Keywords: political dynasty; contestation; election of regional heads.

 

Pendahuluan

Di Indonesia praktik dinasti politik sudah merajalela sejak masa kepemimpinan Soekarno, Soeharto, Susilo Bambang Yudhoyono dan Joko Widodo (Margiansyah, 2019). Hal ini menjelaskan bahwa dinasti politik tidak akan pernah hilang di bumi ini. Artinya dengan berkembangnya dinasti politik, tentunya sangat tidak baik dalam membangun negara demokrasi. Dinasti politik tentunya akan menciptakan proses politik yang tidak adil dan tentunya sangat tidak demokratis (Bimantara & Harsasto, 2018). Dinasti politik tentunya sangat tidak baik dalam membangun suatu negara terutama negara demokrasi yang mana pasti akan adanya kecenderungan abuse of power (penyalahgunaan kekuasaan) (Davis, 2011).

Praktik dinasti politik mudah terjadi di negara demokrasi, baik di level nasional maupun regional, sehingga perkembangan demokrasi sulit diwujudkan (Effendi, 2018). Hal ini dikarenakan bahwa praktik dinasti politik yang terjadi di kedua level (daerah dan nasional) tersebut sangat meningkat, dan perkembangan dinasti politik ini juga tidak terlepas dari adanya peran partai politik dan regulasi-regulasi tentang pilkada yang memungkinkan dinasti politik ini berkembang. Di mana dalam partai politik itu terdapat kaum kapitalis yang menjadi peran utamanya, sehingga menyebabkan mekanisme kandidasi dan pencalonan tidak berjalan dengan lancar (Susanti, 2017). Akhir-akhir ini, proses pencalonan kepala daerah selalu berdasarkan keinginan elit partai, bukan lewat mekanisme-mekanisme yang telah ditetapkan seperti mempertimbangkan segi kualitas dan integritas calon-calon tersebut. Hal ini terlihat jelas dalam beberapa kasus yang terjadi di Indonesia.

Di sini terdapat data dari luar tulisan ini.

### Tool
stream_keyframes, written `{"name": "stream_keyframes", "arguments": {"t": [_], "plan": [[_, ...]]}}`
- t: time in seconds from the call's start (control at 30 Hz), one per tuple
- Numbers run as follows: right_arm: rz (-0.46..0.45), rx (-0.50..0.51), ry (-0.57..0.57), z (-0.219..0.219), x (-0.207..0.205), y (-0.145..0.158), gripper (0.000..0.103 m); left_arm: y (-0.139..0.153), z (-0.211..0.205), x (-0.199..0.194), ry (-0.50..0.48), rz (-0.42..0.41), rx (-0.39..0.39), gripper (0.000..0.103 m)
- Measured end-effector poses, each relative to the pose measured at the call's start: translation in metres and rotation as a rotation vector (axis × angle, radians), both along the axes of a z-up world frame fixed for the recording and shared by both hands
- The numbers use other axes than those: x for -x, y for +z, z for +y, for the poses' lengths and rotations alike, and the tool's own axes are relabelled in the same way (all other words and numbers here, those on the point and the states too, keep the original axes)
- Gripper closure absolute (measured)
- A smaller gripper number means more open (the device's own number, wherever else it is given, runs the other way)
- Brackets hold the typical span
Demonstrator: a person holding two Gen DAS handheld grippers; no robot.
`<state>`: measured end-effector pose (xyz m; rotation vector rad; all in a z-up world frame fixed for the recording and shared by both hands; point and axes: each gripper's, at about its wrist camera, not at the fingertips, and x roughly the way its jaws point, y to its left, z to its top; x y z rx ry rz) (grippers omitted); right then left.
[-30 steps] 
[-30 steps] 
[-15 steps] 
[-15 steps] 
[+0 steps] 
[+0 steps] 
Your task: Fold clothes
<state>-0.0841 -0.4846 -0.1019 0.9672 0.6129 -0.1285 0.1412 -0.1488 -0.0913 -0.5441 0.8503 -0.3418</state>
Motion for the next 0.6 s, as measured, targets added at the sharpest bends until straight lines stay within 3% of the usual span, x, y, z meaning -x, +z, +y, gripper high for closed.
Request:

Dinasti politik hingga sekarang masih menimbulkan pro dan kontra di ruang publik soal adanya potensi abuse of power (Giroux, 2002). Dinasti politik merupakan sistem reproduksi kekuasaan yang primitif karena mengandalkan darah dan keturunan hanya dari beberapa orang atau kelompok tertentu untuk mendapatkan atau mempertahankan kekuasaan (Purwanti & Alfirdaus, 2020).

Namun di sisi lain dinasti politik dinilai dengan melarang individu untuk terlibat dalam kompetisi pilkada adalah melanggar Hak Asasi Manusia dan hak konstitusionalnya sebagai warga negara sebagaimana termuat dalam Undang-Undang Dasar 1945 (Suharto, Nurhaeni, Hapsari, & Wicaksana, 2017). Melihat realitas yang demikian, maka publik was-was jika dinasti politik terus dibiarkan di Indonesia tentunya akan berdampak buruk bagi tatanan negara Indonesia itu sendiri, terutama demi terwujudnya Indonesia yang sejahtera. Di mana yang seharusnya proses politik berjalan demokratis yakni transparan tapi tertekan oleh dinasti politik.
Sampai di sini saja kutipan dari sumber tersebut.